- Your goal
Take the material below and extract the lines from the one with "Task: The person" through the one with "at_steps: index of", word for word, without pictures.
________________________
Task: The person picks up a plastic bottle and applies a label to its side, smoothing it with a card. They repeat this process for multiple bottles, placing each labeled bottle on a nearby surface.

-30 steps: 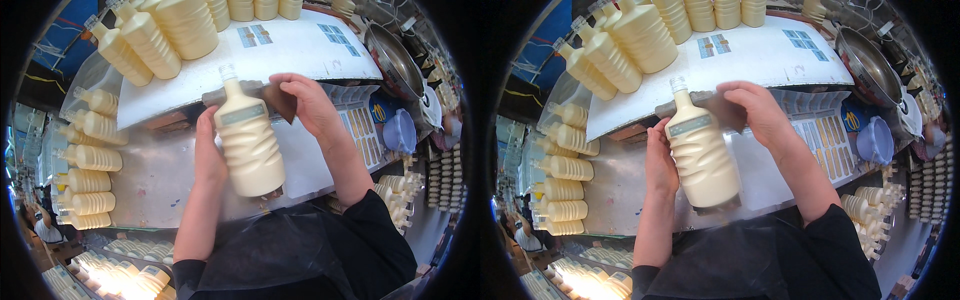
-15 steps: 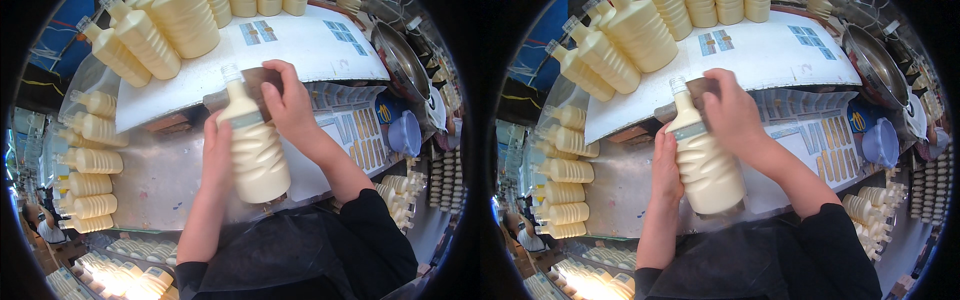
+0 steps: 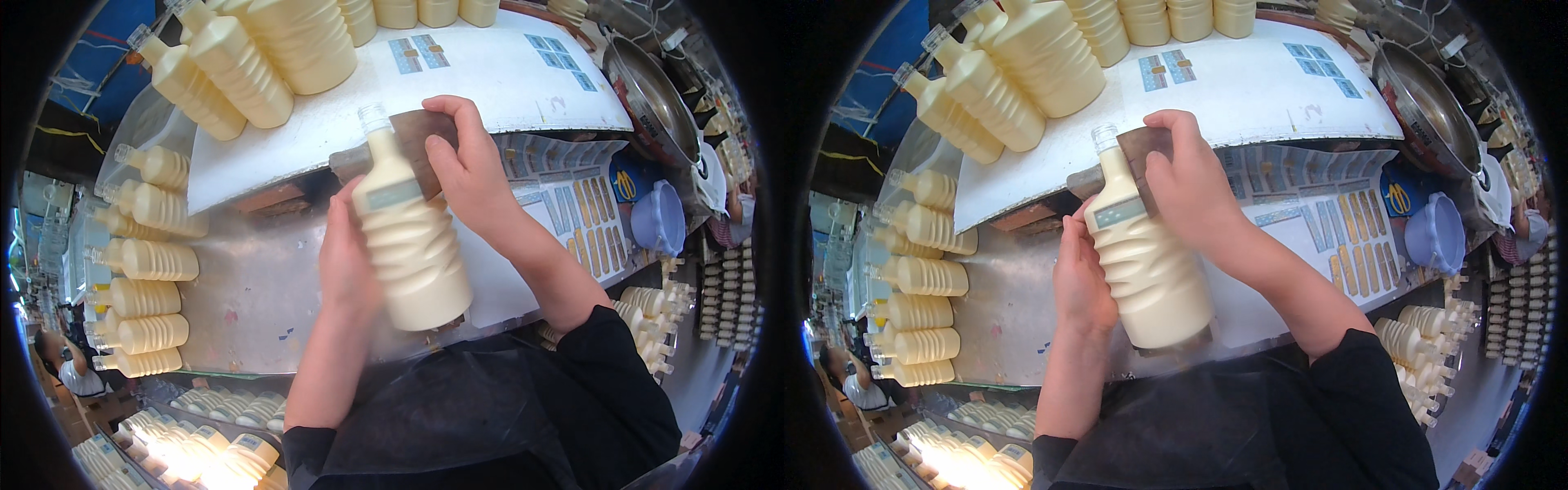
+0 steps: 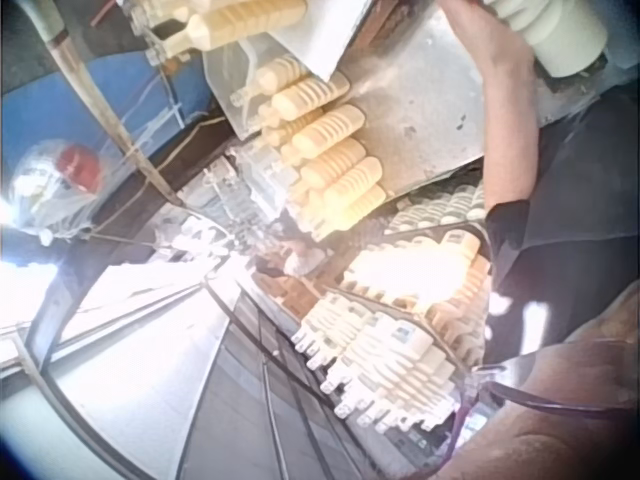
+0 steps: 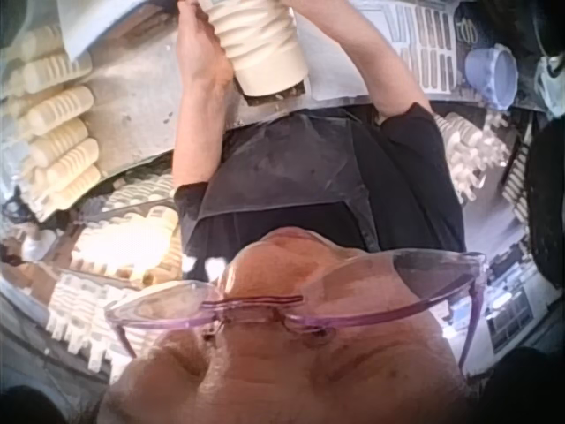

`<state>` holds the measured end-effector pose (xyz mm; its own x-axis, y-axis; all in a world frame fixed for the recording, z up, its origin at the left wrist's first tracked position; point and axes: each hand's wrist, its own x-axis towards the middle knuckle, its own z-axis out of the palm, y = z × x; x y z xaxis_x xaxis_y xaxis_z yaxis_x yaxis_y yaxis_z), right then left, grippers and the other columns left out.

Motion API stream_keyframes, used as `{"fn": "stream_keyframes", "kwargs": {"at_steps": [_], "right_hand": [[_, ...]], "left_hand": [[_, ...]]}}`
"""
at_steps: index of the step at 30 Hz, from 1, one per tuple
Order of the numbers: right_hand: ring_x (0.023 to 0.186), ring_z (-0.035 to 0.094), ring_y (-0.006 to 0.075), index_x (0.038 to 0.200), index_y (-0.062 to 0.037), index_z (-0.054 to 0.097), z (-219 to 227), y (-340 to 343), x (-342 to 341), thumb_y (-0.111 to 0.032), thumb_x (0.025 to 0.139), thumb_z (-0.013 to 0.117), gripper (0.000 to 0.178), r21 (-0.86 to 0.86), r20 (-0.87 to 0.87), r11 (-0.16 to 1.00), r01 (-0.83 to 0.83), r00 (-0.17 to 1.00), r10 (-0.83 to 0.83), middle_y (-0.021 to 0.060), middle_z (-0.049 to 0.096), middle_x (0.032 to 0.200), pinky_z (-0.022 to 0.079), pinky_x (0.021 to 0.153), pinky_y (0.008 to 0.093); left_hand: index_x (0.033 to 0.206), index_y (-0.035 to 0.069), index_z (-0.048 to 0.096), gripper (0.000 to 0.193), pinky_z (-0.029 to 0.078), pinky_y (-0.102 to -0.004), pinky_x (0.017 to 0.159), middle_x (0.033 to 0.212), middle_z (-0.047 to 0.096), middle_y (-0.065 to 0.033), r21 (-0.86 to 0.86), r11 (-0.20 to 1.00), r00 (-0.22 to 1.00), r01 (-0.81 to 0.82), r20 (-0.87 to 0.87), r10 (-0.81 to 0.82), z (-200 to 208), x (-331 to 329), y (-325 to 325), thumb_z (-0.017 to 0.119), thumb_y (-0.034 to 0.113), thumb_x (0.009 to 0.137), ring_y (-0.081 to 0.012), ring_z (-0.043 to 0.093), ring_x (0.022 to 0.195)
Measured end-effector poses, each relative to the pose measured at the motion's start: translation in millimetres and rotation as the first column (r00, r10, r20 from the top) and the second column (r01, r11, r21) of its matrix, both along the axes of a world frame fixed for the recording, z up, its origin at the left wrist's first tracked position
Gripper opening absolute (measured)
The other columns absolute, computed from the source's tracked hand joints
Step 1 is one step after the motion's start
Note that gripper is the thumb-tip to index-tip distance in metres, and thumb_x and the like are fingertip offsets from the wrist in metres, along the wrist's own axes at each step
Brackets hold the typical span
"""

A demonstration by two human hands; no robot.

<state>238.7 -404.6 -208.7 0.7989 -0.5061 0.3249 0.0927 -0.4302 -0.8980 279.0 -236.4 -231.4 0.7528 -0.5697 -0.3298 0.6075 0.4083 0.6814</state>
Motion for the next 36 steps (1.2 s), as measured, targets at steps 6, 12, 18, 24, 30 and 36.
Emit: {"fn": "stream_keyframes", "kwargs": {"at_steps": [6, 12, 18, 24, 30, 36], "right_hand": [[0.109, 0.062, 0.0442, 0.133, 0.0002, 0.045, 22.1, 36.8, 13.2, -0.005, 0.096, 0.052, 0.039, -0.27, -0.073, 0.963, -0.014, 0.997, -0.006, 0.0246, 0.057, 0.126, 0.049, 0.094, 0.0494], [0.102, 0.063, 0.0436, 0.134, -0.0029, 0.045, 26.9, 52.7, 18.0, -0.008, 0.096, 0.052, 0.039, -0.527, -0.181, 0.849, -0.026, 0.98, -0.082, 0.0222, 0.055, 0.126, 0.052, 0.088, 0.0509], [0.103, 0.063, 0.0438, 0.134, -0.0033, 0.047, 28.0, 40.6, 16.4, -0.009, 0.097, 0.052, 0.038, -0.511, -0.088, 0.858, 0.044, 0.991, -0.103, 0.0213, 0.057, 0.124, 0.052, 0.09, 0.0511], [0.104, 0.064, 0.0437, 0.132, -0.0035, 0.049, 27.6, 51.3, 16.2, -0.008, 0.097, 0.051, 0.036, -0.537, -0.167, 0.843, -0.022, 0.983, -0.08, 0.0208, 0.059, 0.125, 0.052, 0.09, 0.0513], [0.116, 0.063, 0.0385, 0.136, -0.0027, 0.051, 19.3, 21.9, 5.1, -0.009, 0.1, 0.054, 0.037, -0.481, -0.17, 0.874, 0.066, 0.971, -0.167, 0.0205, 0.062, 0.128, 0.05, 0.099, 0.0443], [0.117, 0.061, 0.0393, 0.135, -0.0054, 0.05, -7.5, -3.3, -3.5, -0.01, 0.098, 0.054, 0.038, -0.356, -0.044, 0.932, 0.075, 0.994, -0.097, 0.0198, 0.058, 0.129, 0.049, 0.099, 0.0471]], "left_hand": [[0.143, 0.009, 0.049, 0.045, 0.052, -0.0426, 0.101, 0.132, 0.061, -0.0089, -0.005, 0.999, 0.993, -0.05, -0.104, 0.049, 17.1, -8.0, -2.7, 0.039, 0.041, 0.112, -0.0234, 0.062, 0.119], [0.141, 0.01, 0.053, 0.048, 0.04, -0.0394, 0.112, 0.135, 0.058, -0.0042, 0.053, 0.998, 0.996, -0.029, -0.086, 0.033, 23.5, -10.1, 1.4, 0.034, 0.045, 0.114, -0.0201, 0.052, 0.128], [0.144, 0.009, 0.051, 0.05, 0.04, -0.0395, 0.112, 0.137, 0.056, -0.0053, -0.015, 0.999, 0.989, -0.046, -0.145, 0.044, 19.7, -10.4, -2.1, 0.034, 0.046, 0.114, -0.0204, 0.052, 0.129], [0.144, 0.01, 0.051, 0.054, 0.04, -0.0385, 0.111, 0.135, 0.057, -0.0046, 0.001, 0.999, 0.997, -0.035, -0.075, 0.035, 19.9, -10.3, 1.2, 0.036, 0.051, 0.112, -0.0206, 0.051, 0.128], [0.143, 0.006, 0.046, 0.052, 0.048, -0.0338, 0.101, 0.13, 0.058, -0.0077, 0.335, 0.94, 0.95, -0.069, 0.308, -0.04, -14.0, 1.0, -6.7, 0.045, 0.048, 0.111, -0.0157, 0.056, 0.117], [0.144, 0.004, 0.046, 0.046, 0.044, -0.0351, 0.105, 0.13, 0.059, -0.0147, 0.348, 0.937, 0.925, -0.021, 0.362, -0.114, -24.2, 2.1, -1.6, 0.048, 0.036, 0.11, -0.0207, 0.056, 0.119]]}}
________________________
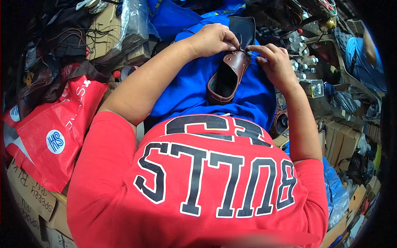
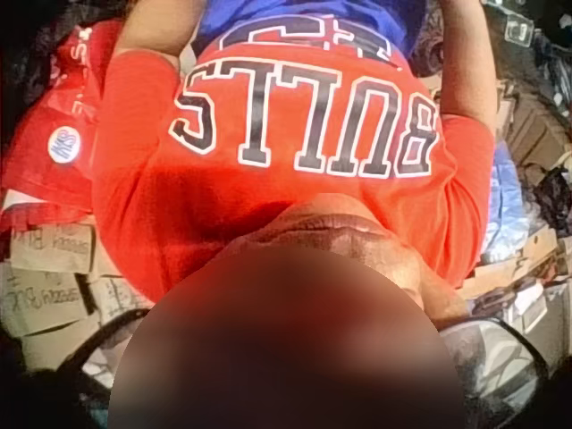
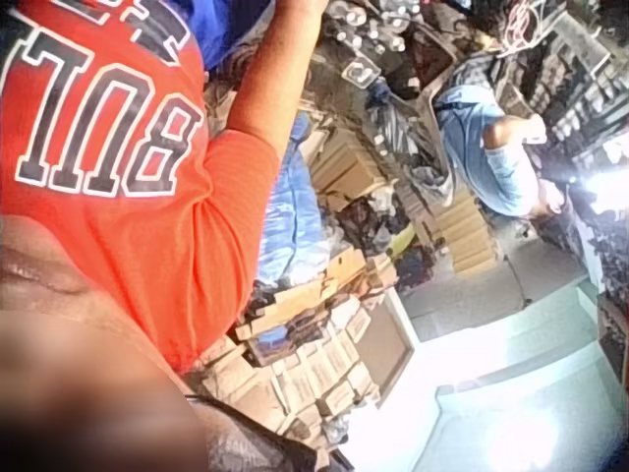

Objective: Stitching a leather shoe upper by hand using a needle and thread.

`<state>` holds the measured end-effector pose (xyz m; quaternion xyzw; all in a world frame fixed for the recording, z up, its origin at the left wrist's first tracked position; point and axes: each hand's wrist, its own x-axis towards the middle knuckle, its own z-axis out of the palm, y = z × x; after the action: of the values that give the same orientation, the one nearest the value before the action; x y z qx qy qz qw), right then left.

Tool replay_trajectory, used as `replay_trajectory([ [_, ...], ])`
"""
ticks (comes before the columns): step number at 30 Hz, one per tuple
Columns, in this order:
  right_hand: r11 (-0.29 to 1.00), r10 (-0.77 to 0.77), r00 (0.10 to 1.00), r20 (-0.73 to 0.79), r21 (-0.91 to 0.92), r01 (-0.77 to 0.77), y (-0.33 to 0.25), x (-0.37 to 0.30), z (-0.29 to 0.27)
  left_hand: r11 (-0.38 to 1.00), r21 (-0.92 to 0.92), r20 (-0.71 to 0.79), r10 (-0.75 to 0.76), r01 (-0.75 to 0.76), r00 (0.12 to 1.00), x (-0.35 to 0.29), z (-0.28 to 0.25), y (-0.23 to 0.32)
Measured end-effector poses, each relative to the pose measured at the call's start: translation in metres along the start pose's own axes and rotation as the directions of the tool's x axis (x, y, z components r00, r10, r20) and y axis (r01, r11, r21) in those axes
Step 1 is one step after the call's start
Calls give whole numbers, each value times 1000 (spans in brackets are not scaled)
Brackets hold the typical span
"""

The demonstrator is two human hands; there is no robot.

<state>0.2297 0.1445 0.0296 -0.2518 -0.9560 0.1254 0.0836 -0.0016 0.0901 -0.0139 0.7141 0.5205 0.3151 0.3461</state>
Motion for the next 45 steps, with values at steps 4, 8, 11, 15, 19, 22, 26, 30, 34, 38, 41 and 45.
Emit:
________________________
- Reply
Task: The person picks up a plastic bottle and applies a label to its side, smoothing it with a card. They repeat this process for multiple bottles, placing each labeled bottle on a nearby surface.

-30 steps: 
-15 steps: 
+0 steps: 
+0 steps: 
+0 steps: 

`<state>` holds the measured end-effector pose (xyz mm; its own x-axis, y-axis; all in a world frame fixed for the recording, z up, its origin at the left wrist's first tracked position; point and axes: each hand's wrist, its own x-axis towards the middle knuckle, its own z-axis out of the palm, y = z × x; x y z xaxis_x xaxis_y xaxis_z yaxis_x yaxis_y yaxis_z), right then left, grippers and the other columns left out.

Motion API stream_keyframes, used as `{"fn": "stream_keyframes", "kwargs": {"at_steps": [_], "right_hand": [[_, ...]], "left_hand": [[_, ...]]}}`
"""
at_steps: index of the step at 30 Hz, from 1, one per tuple

The output is now finished.